__TASK TO CARRY OUT__:
Reproduce the listing that follows, line for line.

__DATASET EXTRACT__:
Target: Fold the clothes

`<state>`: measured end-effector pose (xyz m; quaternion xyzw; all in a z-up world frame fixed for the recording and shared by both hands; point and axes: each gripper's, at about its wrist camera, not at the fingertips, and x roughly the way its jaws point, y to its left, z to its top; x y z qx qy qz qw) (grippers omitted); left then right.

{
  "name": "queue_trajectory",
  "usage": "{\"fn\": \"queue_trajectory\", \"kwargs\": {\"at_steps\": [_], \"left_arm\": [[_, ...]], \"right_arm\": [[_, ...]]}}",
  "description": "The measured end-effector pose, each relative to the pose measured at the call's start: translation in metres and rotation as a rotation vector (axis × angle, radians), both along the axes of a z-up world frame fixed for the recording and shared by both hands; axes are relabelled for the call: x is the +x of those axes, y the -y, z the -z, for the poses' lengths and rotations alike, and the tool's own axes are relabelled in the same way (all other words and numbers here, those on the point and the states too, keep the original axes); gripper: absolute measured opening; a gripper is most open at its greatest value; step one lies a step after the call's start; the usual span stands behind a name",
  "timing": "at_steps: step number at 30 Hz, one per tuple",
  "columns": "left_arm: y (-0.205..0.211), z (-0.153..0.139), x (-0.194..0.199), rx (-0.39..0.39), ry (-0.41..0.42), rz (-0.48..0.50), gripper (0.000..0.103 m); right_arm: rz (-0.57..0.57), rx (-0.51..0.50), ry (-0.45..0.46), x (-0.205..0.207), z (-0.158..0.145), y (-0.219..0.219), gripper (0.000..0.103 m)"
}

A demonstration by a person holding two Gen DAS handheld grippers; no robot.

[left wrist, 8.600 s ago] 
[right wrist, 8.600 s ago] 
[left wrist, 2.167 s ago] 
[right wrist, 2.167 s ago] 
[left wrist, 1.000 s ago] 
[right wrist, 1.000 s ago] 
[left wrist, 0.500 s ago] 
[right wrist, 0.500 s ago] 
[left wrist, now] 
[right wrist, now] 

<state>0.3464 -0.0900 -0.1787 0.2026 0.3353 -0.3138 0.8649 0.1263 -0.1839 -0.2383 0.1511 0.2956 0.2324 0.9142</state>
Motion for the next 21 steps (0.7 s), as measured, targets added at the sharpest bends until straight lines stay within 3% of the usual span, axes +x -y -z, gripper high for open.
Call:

__EXERCISE ANSWER__:
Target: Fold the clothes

`<state>`: measured end-effector pose (xyz m; quaternion xyzw; all in a z-up world frame fixed for the recording and shared by both hands; point and axes: each gripper's, at about its wrist camera, not at the fingertips, and x roughly the way its jaws point, y to its left, z to its top; x y z qx qy qz qw) (grippers omitted); left then right.

{
  "name": "queue_trajectory",
  "usage": "{\"fn\": \"queue_trajectory\", \"kwargs\": {\"at_steps\": [_], \"left_arm\": [[_, ...]], \"right_arm\": [[_, ...]]}}",
  "description": "The measured end-effector pose, each relative to the pose measured at the call's start: translation in metres and rotation as a rotation vector (axis × angle, radians), both along the axes of a z-up world frame fixed for the recording and shared by both hands; axes are relabelled for the call: x is the +x of those axes, y the -y, z the -z, for the poses' lengths and rotations alike, and the tool's own axes are relabelled in the same way (all other words and numbers here, those on the point and the states too, keep the original axes); gripper: absolute measured opening; a gripper is most open at its greatest value; step one lies a step after the call's start; the usual span stands behind a name",
  "timing": "at_steps: step number at 30 Hz, one per tuple",
  "columns": "left_arm: y (-0.205..0.211), z (-0.153..0.139), x (-0.194..0.199), rx (-0.39..0.39), ry (-0.41..0.42), rz (-0.48..0.50), gripper (0.000..0.103 m); right_arm: rz (-0.57..0.57), rx (-0.51..0.50), ry (-0.45..0.46), x (-0.205..0.207), z (-0.158..0.145), y (-0.219..0.219), gripper (0.000..0.103 m)"
}

A demonstration by a person holding two Gen DAS handheld grippers; no robot.

[left wrist, 8.600 s ago] 
[right wrist, 8.600 s ago] 
[left wrist, 2.167 s ago] 
[right wrist, 2.167 s ago] 
[left wrist, 1.000 s ago] 
[right wrist, 1.000 s ago] 
[left wrist, 0.500 s ago] 
[right wrist, 0.500 s ago] 
[left wrist, now] 
[right wrist, now] 

<state>0.3464 -0.0900 -0.1787 0.2026 0.3353 -0.3138 0.8649 0.1263 -0.1839 -0.2383 0.1511 0.2956 0.2324 0.9142</state>
Motion for the next 21 steps (0.7 s), as measured, targets added at the sharpest bends until straight lines stay within 3% of the usual span, axes +x -y -z, gripper high for open.
Call:

This completes the required output.